YOUR INSTRUCTIONS:
Only the number is needed: how many lines in the entries below contain the string "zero"?
START DATA
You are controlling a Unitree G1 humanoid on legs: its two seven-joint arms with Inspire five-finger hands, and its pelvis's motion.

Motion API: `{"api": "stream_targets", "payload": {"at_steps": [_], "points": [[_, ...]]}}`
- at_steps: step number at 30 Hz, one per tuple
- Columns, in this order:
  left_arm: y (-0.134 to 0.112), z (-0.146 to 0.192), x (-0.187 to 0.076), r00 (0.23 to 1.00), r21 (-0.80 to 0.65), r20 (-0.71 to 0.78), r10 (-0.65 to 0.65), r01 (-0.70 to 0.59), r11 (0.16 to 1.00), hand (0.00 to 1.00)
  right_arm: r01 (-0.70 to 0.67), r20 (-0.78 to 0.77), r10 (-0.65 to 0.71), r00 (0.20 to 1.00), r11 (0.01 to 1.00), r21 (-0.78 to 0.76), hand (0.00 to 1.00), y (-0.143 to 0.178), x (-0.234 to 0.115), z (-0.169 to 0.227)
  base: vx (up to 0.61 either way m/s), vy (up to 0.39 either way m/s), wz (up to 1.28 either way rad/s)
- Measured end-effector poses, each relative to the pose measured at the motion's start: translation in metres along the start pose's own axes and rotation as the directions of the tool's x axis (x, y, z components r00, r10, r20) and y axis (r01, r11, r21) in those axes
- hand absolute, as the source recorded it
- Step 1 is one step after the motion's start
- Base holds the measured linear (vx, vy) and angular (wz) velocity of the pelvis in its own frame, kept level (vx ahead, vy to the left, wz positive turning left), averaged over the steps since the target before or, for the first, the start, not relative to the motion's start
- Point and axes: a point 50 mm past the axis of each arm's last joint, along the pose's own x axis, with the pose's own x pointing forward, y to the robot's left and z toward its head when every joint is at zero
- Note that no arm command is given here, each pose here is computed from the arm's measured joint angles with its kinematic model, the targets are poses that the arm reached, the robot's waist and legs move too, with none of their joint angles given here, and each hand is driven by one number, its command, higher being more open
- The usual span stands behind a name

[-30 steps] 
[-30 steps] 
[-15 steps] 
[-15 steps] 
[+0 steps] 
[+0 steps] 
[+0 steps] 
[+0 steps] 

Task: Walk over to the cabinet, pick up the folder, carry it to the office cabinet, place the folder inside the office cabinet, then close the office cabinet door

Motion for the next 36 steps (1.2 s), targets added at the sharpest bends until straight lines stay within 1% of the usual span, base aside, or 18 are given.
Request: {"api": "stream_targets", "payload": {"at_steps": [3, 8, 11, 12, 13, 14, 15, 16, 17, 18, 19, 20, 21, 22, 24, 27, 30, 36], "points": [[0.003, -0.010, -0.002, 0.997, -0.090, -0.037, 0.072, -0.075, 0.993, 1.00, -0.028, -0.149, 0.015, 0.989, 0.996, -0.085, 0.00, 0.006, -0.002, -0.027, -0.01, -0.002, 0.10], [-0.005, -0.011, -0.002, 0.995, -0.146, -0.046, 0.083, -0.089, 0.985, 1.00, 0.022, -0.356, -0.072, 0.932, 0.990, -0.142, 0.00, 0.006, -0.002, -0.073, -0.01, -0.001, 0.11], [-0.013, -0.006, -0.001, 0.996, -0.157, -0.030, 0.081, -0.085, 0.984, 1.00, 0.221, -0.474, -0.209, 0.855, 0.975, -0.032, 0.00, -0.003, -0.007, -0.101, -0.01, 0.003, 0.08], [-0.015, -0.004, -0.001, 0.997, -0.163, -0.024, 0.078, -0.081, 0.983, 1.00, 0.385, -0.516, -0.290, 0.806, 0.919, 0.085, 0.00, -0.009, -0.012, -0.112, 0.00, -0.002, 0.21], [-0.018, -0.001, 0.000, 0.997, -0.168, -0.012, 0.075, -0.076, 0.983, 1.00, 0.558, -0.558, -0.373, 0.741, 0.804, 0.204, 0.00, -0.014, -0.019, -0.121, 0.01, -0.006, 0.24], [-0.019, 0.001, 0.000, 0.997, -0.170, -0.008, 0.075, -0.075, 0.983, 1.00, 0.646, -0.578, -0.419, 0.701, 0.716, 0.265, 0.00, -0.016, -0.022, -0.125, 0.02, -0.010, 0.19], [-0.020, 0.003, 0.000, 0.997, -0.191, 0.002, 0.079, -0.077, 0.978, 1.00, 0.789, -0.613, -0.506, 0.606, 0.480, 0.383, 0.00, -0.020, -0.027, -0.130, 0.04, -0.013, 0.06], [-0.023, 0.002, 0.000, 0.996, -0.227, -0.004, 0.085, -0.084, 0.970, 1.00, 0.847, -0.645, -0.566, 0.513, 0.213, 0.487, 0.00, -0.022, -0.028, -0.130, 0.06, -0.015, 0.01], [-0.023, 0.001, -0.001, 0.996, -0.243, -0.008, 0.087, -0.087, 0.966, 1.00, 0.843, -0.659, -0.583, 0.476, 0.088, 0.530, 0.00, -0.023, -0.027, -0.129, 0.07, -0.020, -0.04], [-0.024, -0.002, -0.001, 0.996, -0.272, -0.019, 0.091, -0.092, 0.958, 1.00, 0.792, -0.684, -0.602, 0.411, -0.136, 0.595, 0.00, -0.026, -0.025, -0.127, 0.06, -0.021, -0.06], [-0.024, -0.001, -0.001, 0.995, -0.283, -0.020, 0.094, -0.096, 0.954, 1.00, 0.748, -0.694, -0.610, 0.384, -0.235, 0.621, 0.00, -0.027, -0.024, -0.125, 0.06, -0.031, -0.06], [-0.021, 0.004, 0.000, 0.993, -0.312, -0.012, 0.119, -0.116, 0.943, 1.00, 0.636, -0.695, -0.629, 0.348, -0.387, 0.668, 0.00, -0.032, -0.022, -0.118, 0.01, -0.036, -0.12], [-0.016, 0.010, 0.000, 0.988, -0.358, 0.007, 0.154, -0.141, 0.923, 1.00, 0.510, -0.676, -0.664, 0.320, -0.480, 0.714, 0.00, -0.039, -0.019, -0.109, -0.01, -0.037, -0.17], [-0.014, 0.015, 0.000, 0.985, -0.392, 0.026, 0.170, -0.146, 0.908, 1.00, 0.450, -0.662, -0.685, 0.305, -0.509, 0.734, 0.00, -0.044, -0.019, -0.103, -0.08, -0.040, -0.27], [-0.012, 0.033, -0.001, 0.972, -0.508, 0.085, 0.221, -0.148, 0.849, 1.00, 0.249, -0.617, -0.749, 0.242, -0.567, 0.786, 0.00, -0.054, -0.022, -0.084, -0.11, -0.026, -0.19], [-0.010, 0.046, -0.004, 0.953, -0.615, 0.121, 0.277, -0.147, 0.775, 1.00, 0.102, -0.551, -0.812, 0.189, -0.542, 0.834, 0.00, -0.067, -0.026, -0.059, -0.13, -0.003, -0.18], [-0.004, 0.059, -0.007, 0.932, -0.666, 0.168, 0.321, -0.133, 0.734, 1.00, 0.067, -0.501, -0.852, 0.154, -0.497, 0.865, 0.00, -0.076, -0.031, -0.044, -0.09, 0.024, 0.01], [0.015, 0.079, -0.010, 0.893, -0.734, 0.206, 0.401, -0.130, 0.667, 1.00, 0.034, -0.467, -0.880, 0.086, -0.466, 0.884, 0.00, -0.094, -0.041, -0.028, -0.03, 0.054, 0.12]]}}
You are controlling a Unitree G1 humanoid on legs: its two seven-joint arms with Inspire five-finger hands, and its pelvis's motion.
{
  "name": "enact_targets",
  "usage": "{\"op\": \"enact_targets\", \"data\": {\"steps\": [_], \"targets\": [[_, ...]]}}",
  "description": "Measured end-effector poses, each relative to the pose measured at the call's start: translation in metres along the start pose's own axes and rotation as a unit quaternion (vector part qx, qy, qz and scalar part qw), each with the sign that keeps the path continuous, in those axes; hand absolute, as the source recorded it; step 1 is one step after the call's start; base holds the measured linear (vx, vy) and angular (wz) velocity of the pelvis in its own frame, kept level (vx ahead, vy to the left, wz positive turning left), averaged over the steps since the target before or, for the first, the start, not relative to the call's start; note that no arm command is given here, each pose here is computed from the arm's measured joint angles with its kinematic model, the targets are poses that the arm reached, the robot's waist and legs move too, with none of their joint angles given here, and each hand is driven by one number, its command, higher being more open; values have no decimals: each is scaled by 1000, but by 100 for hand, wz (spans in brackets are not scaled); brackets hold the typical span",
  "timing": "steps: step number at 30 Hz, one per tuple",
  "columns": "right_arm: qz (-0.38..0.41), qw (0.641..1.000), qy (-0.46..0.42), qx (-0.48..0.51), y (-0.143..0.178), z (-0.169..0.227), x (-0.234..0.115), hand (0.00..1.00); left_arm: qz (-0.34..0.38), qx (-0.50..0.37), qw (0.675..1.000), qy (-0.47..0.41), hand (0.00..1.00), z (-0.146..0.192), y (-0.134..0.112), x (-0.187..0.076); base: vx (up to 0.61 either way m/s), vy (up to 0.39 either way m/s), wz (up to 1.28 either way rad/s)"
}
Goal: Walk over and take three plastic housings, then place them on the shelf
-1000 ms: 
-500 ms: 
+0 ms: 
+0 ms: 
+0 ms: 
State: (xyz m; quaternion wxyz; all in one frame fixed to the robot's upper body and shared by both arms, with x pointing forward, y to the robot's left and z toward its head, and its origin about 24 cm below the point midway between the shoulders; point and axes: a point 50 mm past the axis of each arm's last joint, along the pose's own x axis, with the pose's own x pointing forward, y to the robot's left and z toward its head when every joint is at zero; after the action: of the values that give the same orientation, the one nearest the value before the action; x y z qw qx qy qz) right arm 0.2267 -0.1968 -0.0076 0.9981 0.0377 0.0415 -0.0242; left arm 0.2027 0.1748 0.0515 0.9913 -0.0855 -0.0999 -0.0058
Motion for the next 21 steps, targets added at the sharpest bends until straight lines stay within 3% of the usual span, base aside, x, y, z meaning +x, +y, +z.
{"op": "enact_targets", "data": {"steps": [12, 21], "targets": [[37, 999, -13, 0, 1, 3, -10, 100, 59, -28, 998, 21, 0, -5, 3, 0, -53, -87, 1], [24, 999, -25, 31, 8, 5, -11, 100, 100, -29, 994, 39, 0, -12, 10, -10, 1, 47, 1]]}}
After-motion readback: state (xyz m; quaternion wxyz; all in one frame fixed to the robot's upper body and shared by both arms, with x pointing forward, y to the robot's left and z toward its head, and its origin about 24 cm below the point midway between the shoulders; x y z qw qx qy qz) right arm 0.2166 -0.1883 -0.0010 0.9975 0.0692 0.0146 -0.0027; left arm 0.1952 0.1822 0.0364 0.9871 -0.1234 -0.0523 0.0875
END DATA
SOLVED EXERCISE:
2